Two weeks ago, in the wake of the hacker collective Anonymous shutting down U.S. government and Big Content websites in avowed revenge for the U.S. Attorney General’s taking down the upload service MegaUpload, I asked my Twitter followers (only half in jest) whether I would one day be writing an article about the Internet War of 2012. The consensus was “Quite possibly!” but even a cursory glance over the last two weeks or so of events around the Internet and the public domain reveal that the conflict between those who are advocating for more open laws and formats around content, and those who want to lock content down and throw away the key on “pirates,” is about more than one upload service, or even more than one frighteningly broad piece of “anti-online piracy” legislation (and no, that link isn’t talking about SOPA/PIPA).

Fandom intersects with all of these events in a number of large and complex ways, and as a global phenomenon, it’s no surprise that fans in different parts of the world have had different reactions to various recent developments. Just among my digital acquaintances, reactions to MegaUpload, for instance, have ranged from the general sentiment that its operators’ alleged violations were so flagrant that they deserved to be indicted, to noting the detrimental effect the demise of file-sharing sites has on emerging economies in particular, since people working in emerging economies literally cannot afford to legitimately buy the media that Big Content sells.

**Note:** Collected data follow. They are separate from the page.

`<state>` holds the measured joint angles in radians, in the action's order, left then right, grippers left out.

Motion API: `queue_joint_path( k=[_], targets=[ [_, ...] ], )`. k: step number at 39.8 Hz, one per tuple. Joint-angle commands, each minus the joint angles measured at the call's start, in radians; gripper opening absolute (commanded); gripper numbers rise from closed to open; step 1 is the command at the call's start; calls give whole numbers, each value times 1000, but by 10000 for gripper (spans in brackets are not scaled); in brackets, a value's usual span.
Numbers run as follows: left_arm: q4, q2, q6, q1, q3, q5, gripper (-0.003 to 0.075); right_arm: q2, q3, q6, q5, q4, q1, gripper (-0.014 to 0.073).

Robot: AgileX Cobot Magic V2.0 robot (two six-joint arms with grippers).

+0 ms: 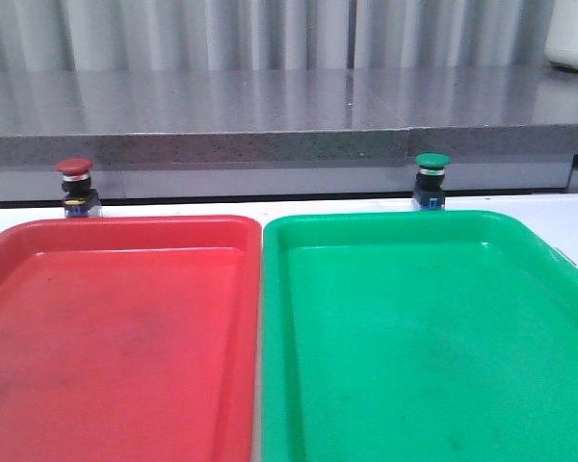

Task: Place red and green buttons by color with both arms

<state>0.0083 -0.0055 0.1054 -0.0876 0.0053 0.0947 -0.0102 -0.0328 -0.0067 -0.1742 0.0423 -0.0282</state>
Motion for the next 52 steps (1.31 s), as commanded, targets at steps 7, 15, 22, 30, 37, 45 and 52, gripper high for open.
queue_joint_path(
  k=[7,15,22,30,37,45,52],
  targets=[
    [-8,-16,8,-4,23,-81,-20,-16,12,-5,88,2,6,-69],
    [-8,-16,8,-4,23,-81,-20,-16,12,-5,88,2,6,-69],
    [-8,-16,8,-4,23,-81,-20,-16,12,-5,88,2,6,-69],
    [-8,-16,8,-4,23,-81,-20,-16,12,-5,88,2,6,-69],
    [-8,-16,8,-4,23,-81,-20,-16,12,-5,89,2,6,-69],
    [11,-16,6,-4,23,-176,-20,-16,16,-4,92,2,6,-69],
    [7,-9,10,-4,-96,-290,-20,-12,152,-3,53,4,6,-67]
  ],
)
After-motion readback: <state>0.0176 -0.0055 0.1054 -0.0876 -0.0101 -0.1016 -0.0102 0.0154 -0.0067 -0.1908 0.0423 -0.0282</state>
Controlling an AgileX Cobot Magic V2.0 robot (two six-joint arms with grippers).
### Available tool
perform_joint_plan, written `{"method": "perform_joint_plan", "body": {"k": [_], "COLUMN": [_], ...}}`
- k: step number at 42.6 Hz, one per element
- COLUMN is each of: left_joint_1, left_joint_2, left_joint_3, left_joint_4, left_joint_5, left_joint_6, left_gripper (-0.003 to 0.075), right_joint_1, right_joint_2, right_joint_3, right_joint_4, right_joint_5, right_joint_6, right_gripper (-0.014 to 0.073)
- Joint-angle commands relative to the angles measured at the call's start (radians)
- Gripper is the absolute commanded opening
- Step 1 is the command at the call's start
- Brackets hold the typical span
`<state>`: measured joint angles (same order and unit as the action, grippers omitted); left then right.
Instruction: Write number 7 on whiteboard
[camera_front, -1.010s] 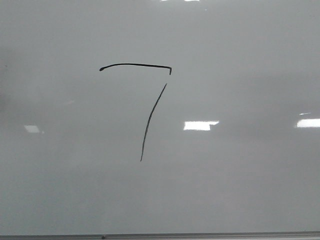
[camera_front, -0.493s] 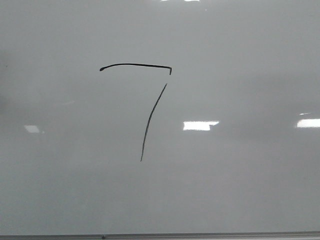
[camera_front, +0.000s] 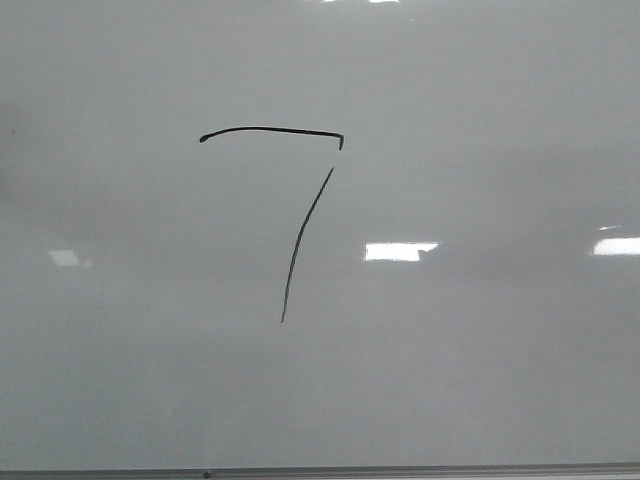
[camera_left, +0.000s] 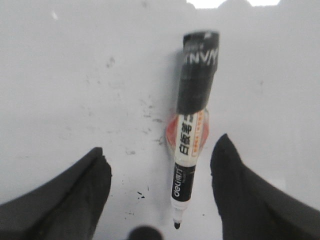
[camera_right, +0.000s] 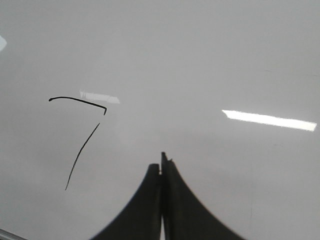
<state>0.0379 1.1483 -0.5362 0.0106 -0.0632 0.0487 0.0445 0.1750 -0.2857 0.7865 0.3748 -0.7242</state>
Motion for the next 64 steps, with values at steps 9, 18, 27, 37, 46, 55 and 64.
{"method": "perform_joint_plan", "body": {"k": [9, 18, 27, 37, 46, 55, 64], "left_joint_1": [-0.058, -0.125, -0.141, -0.141, -0.141, -0.141, -0.141], "left_joint_2": [-0.381, -0.636, -0.777, -0.804, -0.804, -0.804, -0.807], "left_joint_3": [0.042, 0.111, 0.129, 0.129, 0.129, 0.129, 0.144], "left_joint_4": [0.008, 0.008, 0.008, 0.008, 0.008, 0.008, 0.015], "left_joint_5": [0.125, 0.202, 0.27, 0.264, 0.264, 0.264, 0.241], "left_joint_6": [-0.008, -0.008, -0.008, -0.008, -0.008, -0.008, -0.008], "left_gripper": [0.0298, 0.0066, -0.002, -0.002, -0.002, -0.002, -0.002], "right_joint_1": [-0.008, -0.008, -0.008, -0.008, -0.008, -0.008, -0.008], "right_joint_2": [0.009, 0.009, 0.009, 0.009, 0.009, 0.009, 0.009], "right_joint_3": [-0.026, -0.026, -0.026, -0.026, -0.026, -0.026, -0.026], "right_joint_4": [0.02, 0.02, 0.02, 0.02, 0.02, 0.02, 0.02], "right_joint_5": [-0.075, -0.074, -0.074, -0.073, -0.073, -0.073, -0.073], "right_joint_6": [0.0, 0.0, 0.0, 0.0, 0.0, 0.0, 0.0], "right_gripper": [-0.0068, -0.0068, -0.0068, -0.0068, -0.0068, -0.0068, -0.0068]}}
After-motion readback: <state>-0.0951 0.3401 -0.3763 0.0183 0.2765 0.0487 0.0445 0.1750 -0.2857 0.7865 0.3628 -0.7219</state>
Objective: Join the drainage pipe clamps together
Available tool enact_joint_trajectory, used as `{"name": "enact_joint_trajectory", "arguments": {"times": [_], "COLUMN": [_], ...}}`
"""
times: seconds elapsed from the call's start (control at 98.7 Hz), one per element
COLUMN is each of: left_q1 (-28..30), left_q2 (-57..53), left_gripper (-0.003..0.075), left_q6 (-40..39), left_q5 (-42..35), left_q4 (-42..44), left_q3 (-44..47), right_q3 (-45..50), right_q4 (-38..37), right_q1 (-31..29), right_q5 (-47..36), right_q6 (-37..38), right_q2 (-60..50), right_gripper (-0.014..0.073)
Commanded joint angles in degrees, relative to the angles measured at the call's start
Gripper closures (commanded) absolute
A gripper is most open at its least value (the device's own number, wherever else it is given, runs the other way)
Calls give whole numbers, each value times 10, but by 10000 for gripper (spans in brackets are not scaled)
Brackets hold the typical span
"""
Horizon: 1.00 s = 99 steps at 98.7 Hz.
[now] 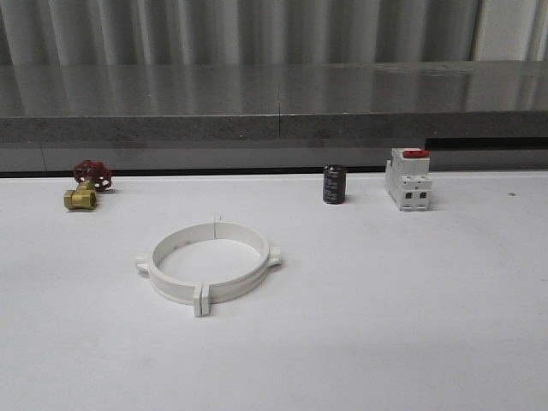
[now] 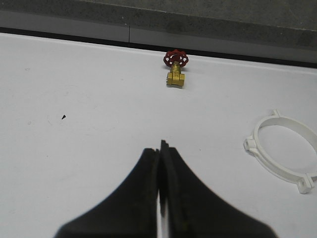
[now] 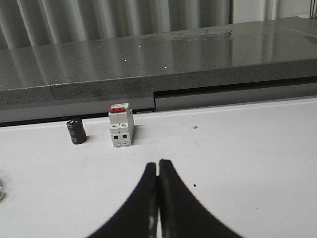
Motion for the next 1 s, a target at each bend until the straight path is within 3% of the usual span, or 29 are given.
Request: {"name": "enact_joint_trajectory", "arguments": {"times": [0.0,0.537,0.628,0.638,0.993], "left_q1": [1,2,3,3,3], "left_q2": [4,4,-6,-25,-167], "left_gripper": [741,741,741,741,741], "left_q6": [2,2,2,2,-4], "left_q5": [-42,-50,-99,-156,-320], "left_q4": [-2,10,25,34,34], "left_q3": [-15,-11,9,46,230], "right_q3": [-11,-11,-11,-11,-11], "right_q4": [1,1,1,1,1], "right_q1": [1,1,1,1,1], "right_q5": [-49,-49,-49,-49,-49], "right_q6": [1,1,1,1,1], "right_q2": [-8,-8,-8,-8,-8], "right_gripper": [661,661,661,661,661]}}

The rise of “intellectual property” rights over the past century or so is part and parcel of the neoliberalization first of so-called advanced industrial societies, and then the rest of the world; the shredding of social safety nets globally; the commercialization of scholarship and the reduction of the value of all knowledge to the price it is projected to fetch in the so-called “free market”; the patent-ization of scientific research part and parcel with increased corporate profiteering therefrom. IPR are used systematically to disenfranchise and disempower vulnerable groups at all levels of societies globally, and then, the disenfranchisement complete, to sell that content back to those groups at immense profit–but only at fair market price, of course.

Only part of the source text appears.